Artigo 21 (l): Tarefas fundamentais do estado

“l) Defender a democracia, assegurar e incentivar a participação democrática dos cidadãos e da sociedade civil na resolução dos problemas nacionais;”

 

Artigo 22 (principio de universalidade)

“1. Todos gozam dos direitos, das liberdades e das garantias constitucionalmente consagrados e estão sujeitos aos deveres estabelecidos na Constituição e na lei.

2. Os cidadãos angolanos que residam ou se encontrem no estrangeiro gozam dos direitos, liberdades e garantias e da protecção do Estado e estão sujeitos aos deveres consagrados na Constituição e na lei”.

 

ARTIGO 23.º (PRINCÍPIO DE IGUALIDADE)

“1. Todos são iguais perante a Constituição e a lei”.

 

Artigo 26.º (Âmbito dos direitos fundamentais)

“1. Os direitos fundamentais estabelecidos na presente Constituição não excluem quaisquer outros constantes das leis e regras aplicáveis de direito internacional.

2. Os preceitos constitucionais e legais relativos aos direitos fundamentais devem ser interpretados e integrados de harmonia com a Declaração Universal dos Direitos do Homem, a Carta Africana dos Direitos do Homem e dos Povos e os tratados internacionais sobre a matéria, ratificados pela República de Angola”.

 

Artigo 54.º (Direito de sufrágio)

“1. Todo o cidadão, maior de dezoito anos, tem o direito de votar e ser eleito para qualquer órgão electivo do Estado e do poder local e de desempenhar os seus cargos ou mandatos, nos termos da Constituição e da lei.

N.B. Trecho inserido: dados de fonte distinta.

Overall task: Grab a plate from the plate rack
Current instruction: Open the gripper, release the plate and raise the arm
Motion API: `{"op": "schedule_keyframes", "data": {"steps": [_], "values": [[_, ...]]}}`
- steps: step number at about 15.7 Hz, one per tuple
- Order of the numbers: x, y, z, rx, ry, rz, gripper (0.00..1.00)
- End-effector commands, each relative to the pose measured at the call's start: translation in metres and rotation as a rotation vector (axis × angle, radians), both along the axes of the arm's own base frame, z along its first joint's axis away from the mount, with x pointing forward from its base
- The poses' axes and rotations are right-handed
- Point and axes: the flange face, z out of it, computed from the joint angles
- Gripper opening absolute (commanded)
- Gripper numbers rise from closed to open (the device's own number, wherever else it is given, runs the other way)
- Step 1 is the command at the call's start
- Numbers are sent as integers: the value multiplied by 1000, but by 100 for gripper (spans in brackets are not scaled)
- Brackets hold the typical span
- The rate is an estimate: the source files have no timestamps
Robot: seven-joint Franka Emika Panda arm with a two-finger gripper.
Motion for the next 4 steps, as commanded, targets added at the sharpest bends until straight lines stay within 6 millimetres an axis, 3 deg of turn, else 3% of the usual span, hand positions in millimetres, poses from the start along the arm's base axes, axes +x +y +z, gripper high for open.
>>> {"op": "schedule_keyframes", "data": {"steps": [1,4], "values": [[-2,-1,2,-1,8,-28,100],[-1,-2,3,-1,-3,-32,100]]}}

2. A capacidade eleitoral passiva não pode ser limitada senão em virtude das incapacidades e inelegibilidades previstas na Constituição.

3. O exercício de direito de sufrágio é pessoal e intransmissível e constitui um dever de cidadania”

 

Artigo 57.º (Restrição de direitos, liberdades e garantias)

“1. A lei só pode restringir os direitos, liberdades e garantias nos casos expressamente previstos na Constituição, devendo as restrições limitar-se ao necessário, proporcional e razoável numa sociedade livre e democrática, para salvaguardar outros direitos ou interesse constitucionalmente protegidos.

2. As leis restritivas de direitos, liberdades e garantias têm de revestir carácter geral e abstracto e não podem ter efeito retroactivo nem diminuir a extensão e o alcance do conteúdo essencial dos preceitos”.

 

Diante do exposto, vislumbra-se a possibilidade de dois argumentos, nomeadamente:

1. O argumento baseado no princípio de igualdade, e

2. O argumento baseado na não observação universal dos direitos fundamentais do homem, para sustentar a tese que todo angolano na diáspora, maior de 18 anos, deveria ser capacitado a votar.